YarnsandFibers News Bureau 2016-12-29 16:00:00 – Milan

Italian silk industry is caught between the double-digit increase in the cost of raw materials due to which a general refusal by end customers to accept higher prices over China and the super dollar on one side and giant fashion brands on the other.

Due to reduced supply of high-quality silk, where China has a near monopoly, retail prices have been rising for months, the impact exacerbated by a rise in the dollar, the currency in which raw materials are denominated.

Sergio Arcioni, head of the textile-clothing chapter of Confindustria Lecco and Sondrio, said that just over €47 was enough to buy a kilo of product, which became €53 in October and is now nearly €56, given the recent surge in the U.S. currency: they are approaching a 20% increase.
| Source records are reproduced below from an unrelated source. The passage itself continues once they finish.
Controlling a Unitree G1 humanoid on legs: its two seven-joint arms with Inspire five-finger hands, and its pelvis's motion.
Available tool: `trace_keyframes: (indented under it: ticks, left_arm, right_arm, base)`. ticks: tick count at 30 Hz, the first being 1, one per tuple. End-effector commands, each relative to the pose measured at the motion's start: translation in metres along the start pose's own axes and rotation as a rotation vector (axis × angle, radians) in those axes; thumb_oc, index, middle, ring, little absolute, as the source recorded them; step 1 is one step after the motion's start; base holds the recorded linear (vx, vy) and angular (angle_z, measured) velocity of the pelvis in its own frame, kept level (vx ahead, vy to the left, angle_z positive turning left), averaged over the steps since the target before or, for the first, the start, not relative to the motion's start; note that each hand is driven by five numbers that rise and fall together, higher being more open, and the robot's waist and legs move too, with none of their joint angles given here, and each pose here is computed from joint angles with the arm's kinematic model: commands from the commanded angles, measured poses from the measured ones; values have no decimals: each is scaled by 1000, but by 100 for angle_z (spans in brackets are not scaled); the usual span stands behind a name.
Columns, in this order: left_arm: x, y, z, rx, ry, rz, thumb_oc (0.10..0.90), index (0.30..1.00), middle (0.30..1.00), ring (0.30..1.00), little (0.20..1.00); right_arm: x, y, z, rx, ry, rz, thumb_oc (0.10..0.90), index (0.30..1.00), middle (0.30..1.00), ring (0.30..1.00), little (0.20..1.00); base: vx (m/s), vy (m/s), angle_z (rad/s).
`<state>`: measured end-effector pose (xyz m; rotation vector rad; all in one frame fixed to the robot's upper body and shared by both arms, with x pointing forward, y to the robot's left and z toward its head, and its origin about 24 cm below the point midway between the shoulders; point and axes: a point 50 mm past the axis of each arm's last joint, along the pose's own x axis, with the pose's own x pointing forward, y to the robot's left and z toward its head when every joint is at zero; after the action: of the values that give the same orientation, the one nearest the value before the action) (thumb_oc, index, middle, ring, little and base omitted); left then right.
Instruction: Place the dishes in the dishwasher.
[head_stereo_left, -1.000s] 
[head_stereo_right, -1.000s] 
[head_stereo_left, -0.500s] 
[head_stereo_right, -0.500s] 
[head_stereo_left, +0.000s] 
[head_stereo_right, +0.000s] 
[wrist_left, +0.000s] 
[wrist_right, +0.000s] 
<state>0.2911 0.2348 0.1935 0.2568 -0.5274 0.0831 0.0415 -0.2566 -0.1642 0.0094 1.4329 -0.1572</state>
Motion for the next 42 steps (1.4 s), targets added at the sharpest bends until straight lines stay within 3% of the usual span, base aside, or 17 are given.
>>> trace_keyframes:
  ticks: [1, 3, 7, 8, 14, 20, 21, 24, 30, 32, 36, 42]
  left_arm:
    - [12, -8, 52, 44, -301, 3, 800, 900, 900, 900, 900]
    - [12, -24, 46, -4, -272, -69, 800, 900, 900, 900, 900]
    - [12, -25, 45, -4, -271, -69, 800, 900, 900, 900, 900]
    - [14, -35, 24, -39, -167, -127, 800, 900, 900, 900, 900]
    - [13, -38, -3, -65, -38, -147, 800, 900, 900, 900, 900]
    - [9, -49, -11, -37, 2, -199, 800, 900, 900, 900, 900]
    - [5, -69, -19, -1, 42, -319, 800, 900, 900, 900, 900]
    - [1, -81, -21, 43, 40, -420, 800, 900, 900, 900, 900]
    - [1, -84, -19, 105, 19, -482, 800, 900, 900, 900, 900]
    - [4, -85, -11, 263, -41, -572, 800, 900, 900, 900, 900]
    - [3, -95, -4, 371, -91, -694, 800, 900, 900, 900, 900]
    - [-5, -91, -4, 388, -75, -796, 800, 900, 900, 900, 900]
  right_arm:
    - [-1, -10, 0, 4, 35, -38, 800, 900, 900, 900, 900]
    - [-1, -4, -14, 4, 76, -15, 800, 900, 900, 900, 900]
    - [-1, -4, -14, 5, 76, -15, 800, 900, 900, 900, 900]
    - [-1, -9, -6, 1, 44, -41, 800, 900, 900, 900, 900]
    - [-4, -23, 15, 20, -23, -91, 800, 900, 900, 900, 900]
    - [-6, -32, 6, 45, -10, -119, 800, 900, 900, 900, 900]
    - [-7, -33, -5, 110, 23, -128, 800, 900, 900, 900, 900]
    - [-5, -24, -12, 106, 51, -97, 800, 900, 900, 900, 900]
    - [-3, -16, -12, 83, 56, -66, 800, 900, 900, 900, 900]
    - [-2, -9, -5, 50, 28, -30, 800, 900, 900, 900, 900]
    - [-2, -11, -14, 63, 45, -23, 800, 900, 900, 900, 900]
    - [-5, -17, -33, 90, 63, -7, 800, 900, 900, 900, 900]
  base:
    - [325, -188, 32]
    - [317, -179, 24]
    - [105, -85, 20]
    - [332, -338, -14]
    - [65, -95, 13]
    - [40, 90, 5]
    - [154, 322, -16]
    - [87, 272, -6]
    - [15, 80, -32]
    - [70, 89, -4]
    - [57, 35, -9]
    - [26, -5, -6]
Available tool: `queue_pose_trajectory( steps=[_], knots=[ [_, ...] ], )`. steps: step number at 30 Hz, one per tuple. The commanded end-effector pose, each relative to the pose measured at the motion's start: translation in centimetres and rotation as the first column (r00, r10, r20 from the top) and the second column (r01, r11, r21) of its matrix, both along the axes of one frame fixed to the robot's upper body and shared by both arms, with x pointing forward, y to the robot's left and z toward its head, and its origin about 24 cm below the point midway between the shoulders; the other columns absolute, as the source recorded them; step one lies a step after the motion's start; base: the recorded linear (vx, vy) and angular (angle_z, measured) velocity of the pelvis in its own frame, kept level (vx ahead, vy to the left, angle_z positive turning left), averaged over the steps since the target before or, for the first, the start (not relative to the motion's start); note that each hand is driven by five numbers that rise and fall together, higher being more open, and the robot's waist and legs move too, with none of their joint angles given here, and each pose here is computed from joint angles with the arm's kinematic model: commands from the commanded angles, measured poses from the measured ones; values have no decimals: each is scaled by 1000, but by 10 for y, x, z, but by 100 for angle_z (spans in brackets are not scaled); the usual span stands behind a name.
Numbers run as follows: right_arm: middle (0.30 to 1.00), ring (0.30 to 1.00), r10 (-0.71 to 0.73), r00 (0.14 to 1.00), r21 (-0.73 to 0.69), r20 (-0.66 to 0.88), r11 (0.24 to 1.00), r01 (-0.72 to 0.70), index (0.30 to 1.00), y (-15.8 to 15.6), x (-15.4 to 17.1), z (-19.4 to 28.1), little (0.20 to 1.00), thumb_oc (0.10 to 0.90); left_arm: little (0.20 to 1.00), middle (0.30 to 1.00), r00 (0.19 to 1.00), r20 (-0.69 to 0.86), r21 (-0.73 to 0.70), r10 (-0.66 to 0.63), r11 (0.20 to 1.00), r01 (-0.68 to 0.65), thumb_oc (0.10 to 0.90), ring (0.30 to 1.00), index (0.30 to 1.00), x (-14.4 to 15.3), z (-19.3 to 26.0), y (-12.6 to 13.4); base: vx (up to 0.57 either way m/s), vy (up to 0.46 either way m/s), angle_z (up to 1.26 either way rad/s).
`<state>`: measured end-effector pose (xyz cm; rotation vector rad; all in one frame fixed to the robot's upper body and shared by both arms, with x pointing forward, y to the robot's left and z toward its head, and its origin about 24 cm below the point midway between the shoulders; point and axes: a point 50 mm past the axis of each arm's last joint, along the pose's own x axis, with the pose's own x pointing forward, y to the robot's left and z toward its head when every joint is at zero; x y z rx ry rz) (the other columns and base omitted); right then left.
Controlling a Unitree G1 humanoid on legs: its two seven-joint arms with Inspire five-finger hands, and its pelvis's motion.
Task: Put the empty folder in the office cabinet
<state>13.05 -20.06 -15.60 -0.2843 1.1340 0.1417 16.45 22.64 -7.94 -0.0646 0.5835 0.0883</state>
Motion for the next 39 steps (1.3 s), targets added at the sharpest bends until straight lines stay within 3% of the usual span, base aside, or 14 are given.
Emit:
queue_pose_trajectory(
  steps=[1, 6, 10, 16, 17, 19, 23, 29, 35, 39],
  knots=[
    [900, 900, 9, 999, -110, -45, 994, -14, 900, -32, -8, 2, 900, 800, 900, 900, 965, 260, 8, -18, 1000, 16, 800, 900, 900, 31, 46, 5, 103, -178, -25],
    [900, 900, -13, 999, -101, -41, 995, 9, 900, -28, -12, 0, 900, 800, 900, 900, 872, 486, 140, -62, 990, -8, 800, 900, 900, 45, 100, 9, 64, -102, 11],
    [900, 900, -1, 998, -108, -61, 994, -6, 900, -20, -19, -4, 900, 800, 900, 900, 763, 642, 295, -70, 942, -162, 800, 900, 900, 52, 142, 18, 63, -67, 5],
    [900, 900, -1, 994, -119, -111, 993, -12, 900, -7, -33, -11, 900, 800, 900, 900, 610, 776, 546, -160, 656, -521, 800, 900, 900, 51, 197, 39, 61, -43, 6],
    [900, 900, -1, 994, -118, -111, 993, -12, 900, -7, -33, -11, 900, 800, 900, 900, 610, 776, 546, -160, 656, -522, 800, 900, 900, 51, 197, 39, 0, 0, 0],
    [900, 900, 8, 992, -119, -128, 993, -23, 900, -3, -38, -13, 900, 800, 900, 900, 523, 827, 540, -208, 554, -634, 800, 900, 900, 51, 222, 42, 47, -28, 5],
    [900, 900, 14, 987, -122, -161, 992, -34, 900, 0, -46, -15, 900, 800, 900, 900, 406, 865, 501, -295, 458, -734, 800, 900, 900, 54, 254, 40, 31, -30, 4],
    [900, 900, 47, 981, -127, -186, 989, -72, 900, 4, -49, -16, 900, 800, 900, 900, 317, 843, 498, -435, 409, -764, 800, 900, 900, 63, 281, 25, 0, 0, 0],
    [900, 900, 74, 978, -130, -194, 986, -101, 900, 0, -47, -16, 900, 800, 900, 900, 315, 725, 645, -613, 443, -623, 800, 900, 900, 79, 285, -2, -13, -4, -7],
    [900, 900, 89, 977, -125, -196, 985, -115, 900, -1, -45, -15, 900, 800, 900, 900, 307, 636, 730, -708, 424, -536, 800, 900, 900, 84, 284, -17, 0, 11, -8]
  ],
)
The problem is that the end clients, often major international luxury brands, refuse to accept higher prices. The impact of raw material on the price is in the order of 30-40 percent. This situation creates problems in terms of corporate profitability. Companies are very concerned.

Silk historically represents a point of strength in the textile district of Como, producing €2.3 billion in revenue (one-third from silk production), 1,200 companies and 18,000 employees with local silk production representing 80% of Europe’s entire output. The strength of the dollar, while offering certain competitive advantages for direct sales to the U.S., in part mitigates the higher costs but the net impact remains negative, a situation that is worrisome at a time when the market was already not particularly brilliant.

In the first half of the year, the national silk industry saw revenue dip 2.2%, with a only slightly more comforting news on the orders, an increase of 3.8% in the second half after an analogous drop between January and March.

The next silkworm harvest and the future of the dollar, are uncertain scenarios that keep silk producers on edge. Also customers are moving into other products, marginalizing silk.

Fifteen years ago, five million kilos of silk were processed in Italy, now it’s less than a million.